▶ **What to work on**
Each line of the data below that holds the word "cloth" is to be reported in full.

▶ **Extracted information**
———

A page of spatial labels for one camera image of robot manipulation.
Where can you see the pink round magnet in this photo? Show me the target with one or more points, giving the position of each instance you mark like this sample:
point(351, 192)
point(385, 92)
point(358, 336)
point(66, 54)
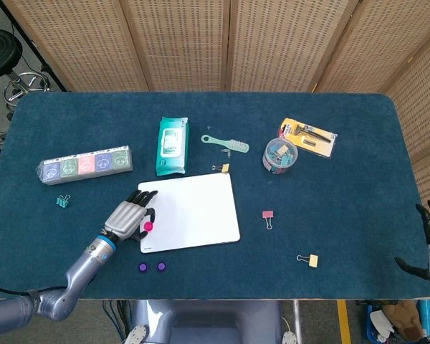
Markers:
point(148, 226)

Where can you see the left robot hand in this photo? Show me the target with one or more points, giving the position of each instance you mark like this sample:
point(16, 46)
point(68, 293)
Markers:
point(127, 216)

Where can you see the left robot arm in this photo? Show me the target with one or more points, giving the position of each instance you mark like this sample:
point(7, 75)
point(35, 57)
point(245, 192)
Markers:
point(82, 265)

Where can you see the small yellow binder clip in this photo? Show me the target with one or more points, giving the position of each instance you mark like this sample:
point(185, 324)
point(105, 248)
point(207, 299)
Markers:
point(225, 167)

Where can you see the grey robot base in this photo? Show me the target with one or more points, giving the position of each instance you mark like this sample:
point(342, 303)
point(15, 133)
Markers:
point(208, 322)

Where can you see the pink binder clip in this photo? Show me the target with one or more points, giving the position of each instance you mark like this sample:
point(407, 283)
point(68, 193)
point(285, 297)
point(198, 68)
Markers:
point(268, 214)

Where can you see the wicker folding screen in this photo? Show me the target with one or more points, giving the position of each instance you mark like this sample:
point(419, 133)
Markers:
point(186, 43)

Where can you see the teal binder clip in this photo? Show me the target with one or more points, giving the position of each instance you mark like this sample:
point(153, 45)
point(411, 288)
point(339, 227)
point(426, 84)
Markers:
point(61, 202)

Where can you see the wrapped tissue multipack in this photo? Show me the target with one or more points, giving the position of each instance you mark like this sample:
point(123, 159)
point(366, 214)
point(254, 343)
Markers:
point(86, 165)

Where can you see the purple round magnet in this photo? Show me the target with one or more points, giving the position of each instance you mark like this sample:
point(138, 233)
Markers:
point(142, 267)
point(161, 266)

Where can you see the white magnetic board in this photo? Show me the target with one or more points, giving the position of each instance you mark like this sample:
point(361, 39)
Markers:
point(193, 211)

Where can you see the black slanted pole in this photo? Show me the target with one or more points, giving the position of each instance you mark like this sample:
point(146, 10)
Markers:
point(31, 44)

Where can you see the small silver paper clip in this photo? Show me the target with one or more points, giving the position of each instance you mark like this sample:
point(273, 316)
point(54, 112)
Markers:
point(228, 153)

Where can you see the green wet wipes pack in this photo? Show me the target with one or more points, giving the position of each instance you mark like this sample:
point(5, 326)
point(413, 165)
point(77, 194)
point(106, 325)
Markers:
point(172, 143)

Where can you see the clear jar of binder clips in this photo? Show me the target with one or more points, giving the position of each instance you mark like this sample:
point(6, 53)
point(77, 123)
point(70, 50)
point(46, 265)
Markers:
point(279, 157)

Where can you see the yellow razor blister pack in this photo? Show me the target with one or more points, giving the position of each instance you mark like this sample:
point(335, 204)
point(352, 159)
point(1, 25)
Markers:
point(319, 147)

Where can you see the dark teal table cloth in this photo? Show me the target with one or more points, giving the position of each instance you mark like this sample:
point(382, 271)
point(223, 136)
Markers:
point(344, 215)

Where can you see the green plastic brush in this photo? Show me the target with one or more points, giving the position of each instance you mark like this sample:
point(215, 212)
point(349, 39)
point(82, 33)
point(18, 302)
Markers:
point(238, 146)

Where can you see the large yellow binder clip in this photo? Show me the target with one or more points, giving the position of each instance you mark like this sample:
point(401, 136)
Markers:
point(313, 260)

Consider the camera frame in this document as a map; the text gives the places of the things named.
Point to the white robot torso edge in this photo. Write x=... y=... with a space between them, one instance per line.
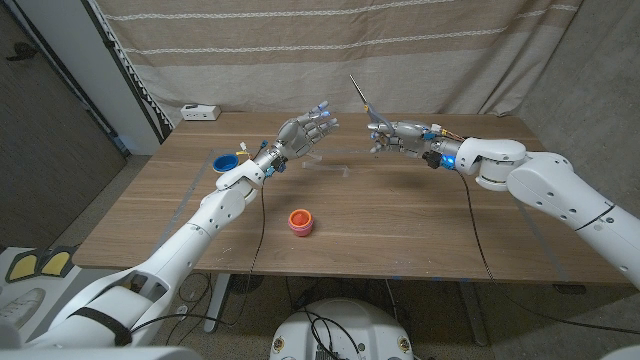
x=100 y=353

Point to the white platform box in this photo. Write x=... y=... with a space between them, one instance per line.
x=75 y=280

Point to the white power strip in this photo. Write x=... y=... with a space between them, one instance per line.
x=200 y=112

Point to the beige striped curtain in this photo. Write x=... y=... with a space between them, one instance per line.
x=325 y=50

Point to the dark textured door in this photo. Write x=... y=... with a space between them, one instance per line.
x=45 y=150

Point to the pink plastic cup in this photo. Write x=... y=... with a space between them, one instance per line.
x=301 y=232

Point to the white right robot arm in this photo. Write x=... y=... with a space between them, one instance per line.
x=550 y=185

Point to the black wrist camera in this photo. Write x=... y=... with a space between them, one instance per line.
x=278 y=166
x=432 y=160

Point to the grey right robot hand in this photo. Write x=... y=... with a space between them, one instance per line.
x=410 y=140

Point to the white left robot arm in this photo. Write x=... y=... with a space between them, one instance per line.
x=175 y=255

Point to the clear tape strip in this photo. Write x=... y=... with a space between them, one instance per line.
x=330 y=169

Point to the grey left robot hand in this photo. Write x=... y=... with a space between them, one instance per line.
x=297 y=137

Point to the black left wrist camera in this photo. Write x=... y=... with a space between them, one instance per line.
x=278 y=166

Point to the yellow black padded object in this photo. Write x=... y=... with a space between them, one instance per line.
x=57 y=261
x=22 y=267

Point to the black round floor object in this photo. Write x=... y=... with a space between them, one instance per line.
x=245 y=283

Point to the white table leg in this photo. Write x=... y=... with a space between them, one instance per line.
x=217 y=305

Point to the white floor plug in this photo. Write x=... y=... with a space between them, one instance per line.
x=182 y=311

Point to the white domed robot base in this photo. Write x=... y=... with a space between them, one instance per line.
x=360 y=325

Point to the orange plastic cup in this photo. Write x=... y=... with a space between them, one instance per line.
x=300 y=218

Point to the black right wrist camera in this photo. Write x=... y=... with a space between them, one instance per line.
x=432 y=160

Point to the grey table leg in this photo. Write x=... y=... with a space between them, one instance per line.
x=472 y=315

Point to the black curtain stand pole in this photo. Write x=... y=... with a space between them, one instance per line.
x=109 y=44

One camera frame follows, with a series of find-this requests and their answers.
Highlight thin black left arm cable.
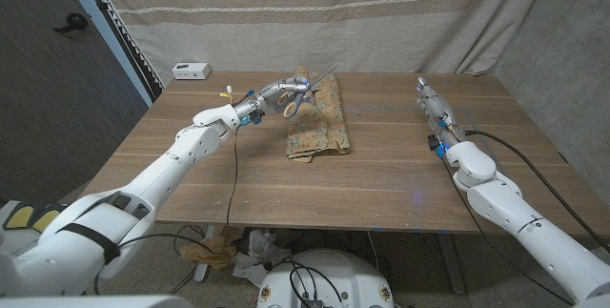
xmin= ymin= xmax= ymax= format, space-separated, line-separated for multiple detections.
xmin=93 ymin=129 xmax=239 ymax=296

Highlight black zigzag edge trim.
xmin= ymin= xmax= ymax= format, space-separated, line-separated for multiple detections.
xmin=75 ymin=0 xmax=166 ymax=102

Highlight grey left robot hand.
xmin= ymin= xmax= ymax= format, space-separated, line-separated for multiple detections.
xmin=232 ymin=75 xmax=315 ymax=126

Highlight black door handle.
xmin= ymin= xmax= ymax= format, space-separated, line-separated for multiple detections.
xmin=51 ymin=12 xmax=90 ymax=34

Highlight beige striped cloth backdrop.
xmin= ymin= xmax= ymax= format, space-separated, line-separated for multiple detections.
xmin=88 ymin=0 xmax=557 ymax=88

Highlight white table leg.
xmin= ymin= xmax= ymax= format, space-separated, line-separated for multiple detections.
xmin=193 ymin=225 xmax=216 ymax=284

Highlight black torso cables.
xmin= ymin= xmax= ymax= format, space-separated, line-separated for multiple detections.
xmin=283 ymin=259 xmax=345 ymax=308

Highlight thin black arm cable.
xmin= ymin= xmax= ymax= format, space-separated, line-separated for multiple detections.
xmin=440 ymin=157 xmax=573 ymax=305
xmin=93 ymin=129 xmax=239 ymax=296

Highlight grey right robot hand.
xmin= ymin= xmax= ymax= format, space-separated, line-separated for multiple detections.
xmin=416 ymin=76 xmax=462 ymax=150

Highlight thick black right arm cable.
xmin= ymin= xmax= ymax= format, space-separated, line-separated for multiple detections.
xmin=464 ymin=130 xmax=610 ymax=255

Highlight white power strip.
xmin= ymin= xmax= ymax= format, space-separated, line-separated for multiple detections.
xmin=172 ymin=62 xmax=213 ymax=81

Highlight grey yellow handled scissors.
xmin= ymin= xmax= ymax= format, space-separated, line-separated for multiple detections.
xmin=282 ymin=63 xmax=339 ymax=120

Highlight floral tan wrapping paper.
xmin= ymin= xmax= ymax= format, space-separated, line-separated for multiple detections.
xmin=285 ymin=65 xmax=352 ymax=164

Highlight grey table leg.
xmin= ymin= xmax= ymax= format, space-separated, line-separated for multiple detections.
xmin=436 ymin=234 xmax=468 ymax=296

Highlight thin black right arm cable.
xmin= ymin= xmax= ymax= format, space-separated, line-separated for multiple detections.
xmin=440 ymin=157 xmax=573 ymax=305

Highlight crumpled white paper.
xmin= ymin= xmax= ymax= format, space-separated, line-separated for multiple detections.
xmin=232 ymin=229 xmax=295 ymax=289

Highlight white robot chest edge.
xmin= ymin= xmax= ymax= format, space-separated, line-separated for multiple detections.
xmin=0 ymin=295 xmax=194 ymax=308

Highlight crumpled brown paper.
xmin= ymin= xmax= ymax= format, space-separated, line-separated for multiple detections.
xmin=179 ymin=226 xmax=244 ymax=271

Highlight white robot torso base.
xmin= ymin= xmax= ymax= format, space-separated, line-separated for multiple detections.
xmin=255 ymin=248 xmax=396 ymax=308

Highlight black yellow slipper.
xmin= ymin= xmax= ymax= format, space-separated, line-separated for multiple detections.
xmin=30 ymin=202 xmax=67 ymax=234
xmin=2 ymin=201 xmax=37 ymax=232

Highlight dark wooden door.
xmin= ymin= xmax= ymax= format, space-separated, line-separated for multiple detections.
xmin=0 ymin=0 xmax=150 ymax=204

———

▶ **Response below**
Where can you see the dark teal table cloth in this photo? Show me the target with one or more points, giving the position of each instance you mark like this sample:
Highlight beige striped cloth backdrop.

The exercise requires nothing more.